Then came along Project Topi...
By Saad Anis
TOPI: In the remote village of Topi in the Swabi district of NWFP sprawls the generous campus of the Ghulam Ishaq Khan Institute Of Engineering Sciences and Technology (GIKI). Students with the promise of brilliant industry careers come here to study Artificial Intelligence and neural networks and numerical solutions for sandwich beams, and work with machines like a magnetic flux flaw detector.
But, not so far from the campus, in stark contrast to its hub of knowledge, live the residents of Topi village whose literacy rate has hit rock bottom. The village has only two schools of any mentionable standing. The dropout rate before their matriculation is overwhelming largely due to financial problems and partly because village parents widely believe that education is useless. Only a handful of students, who do appear in the board examinations, manage to pass.
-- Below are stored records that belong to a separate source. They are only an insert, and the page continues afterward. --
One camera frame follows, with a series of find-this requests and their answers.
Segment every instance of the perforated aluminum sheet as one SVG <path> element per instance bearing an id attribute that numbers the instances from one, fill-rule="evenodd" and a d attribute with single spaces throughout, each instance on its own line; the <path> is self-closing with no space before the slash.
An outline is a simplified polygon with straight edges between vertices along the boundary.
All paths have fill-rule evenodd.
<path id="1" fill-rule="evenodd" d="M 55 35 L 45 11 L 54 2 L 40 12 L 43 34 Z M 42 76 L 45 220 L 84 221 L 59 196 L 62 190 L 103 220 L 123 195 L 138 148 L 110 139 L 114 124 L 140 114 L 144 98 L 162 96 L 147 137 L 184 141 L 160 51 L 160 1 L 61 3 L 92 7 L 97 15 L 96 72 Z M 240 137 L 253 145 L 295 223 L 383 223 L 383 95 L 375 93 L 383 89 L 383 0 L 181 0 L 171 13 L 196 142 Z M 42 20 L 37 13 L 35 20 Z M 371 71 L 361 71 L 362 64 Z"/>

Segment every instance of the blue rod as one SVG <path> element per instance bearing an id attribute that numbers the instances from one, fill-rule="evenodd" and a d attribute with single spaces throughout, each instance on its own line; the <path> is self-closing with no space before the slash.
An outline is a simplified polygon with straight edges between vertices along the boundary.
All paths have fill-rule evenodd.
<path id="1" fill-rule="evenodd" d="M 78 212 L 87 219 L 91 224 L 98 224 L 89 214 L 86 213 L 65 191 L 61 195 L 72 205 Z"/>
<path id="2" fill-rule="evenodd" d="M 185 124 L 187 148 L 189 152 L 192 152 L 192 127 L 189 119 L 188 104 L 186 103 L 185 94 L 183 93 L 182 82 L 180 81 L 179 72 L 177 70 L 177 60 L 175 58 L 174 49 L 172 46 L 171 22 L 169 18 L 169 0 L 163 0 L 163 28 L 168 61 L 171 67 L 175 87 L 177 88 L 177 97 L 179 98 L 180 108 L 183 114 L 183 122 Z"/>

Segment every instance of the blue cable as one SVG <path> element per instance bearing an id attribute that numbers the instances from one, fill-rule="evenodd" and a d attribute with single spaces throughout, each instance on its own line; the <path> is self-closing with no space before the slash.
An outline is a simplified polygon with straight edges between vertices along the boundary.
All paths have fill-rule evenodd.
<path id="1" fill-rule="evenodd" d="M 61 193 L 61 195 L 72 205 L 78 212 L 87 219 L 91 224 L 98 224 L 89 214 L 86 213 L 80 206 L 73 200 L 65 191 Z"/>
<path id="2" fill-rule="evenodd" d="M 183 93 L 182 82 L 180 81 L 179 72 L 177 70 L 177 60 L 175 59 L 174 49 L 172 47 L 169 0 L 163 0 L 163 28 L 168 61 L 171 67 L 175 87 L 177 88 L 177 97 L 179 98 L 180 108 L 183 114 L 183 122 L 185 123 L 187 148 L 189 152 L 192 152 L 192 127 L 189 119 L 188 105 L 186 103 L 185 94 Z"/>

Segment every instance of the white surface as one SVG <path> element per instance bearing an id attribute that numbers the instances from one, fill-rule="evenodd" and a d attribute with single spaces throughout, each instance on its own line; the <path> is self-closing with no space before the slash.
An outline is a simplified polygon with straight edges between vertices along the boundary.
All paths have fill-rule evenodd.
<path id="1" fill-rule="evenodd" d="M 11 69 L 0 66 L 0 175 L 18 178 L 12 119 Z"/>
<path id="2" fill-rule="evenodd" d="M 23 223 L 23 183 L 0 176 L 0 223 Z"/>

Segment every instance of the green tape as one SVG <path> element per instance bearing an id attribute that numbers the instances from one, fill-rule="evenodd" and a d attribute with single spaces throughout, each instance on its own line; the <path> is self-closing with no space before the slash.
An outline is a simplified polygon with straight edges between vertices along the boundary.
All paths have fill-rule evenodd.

Then came along Project Topi. The students of GIKI realised that while they were studying state-of-the-art science, village children outside couldn’t even tell how a light bulb worked. Project Topi thus involves teaching, scholarships and fund-raising for village children, who are taught by GIKI students themselves.
Project Topi was founded in the fall of 2000, and students started taking out time from their study schedules to teach the children from the village. “It has always been a team effort,” says Farhan Ayaz, the current coordinator of the project. He is in charge of managing the project’s activities and funds.
“The students of Topi haven’t seen much of the world,” says Zarak, one volunteer. “Their luxuries are our needs. I can’t pay Zakat and this is my way of fulfilling my duty towards deserving people.”
The teaching section involves volunteer GIKI students who tutor local students, who come to GIKI on weekdays, where they are taught in lecture rooms on the institute’s campus. Each class is taught by two volunteer students. As a matter of policy, the stress is on English.
“We like to emphasise English because the medium of instruction in the local educational institutes is Urdu,” says Farhan. According to him, every subject, including Mathematics and the sciences, is taught in Urdu at the village school. “This is a serious problem because most of the village students intend to join English medium schools later on,” he says.
But how can science and technology students without any experience in education teach village children? Zarak Khan Khattak and Zain Kazmi, two students who teach in the programme say they come up with their own teaching methods. “Zain pretends that he can’t speak Urdu or Pushto and only talks in English,” says Zarak. “This forces the students to talk to him in English. I talk to them in Pusto, Urdu and English, which helps them communicate with Zain. In the end, if they can talk to him without my help, we achieve our objective!”
Project Topi realised that many students simply couldn’t afford to go to school. GIKI students now go door-to-door every month for voluntary contributions from the members of the GIKI student body. A minimum donation of Rs 10 is asked but often students contribute more. “We had a total of about Rs 30,000 in the Project Topi account at the end of this spring semester,” said Bilal Ali, member of the fund-raising section.
A large majority of promising village students drop out because of financial problems. To make sure that this does not happen, the scholarship section of Project Topi was introduced. Scholarships are awarded to students who wish to continue studying after matriculating. “We funded three students last year,” says Farhan, “and this year we will be able to fund about fifteen students.” Nonetheless, he says not all students can be granted full scholarships. “So we are thinking of giving partial scholarships to some of students,” he says.
But administratively Project Topi hasn’t always been supported completely. “We have experienced some tough resistance from the GIKI administration,” says Farhan. The administration has initiated a strict policy against Project Topi, forbidding local students from entering the institute’s premises under the pretext of “security reasons”. “This (administration’s decision) has made life very difficult,” Farhan says.
The students would also welcome help from the government. “No professors or administration are involved in the project and senior students are the sole managers of the project. If even one batch of seniors loses interest, the project would not be sustained. So a more professional infrastructure wouldn’t hurt,” says Zarak.
Do the students think that their efforts are really making a difference? “We are helping them as much as we can,” says Zarak. “We would certainly like to do more for the project.” But for now, it certainly seems like Project Topi is going to produce top of the class students.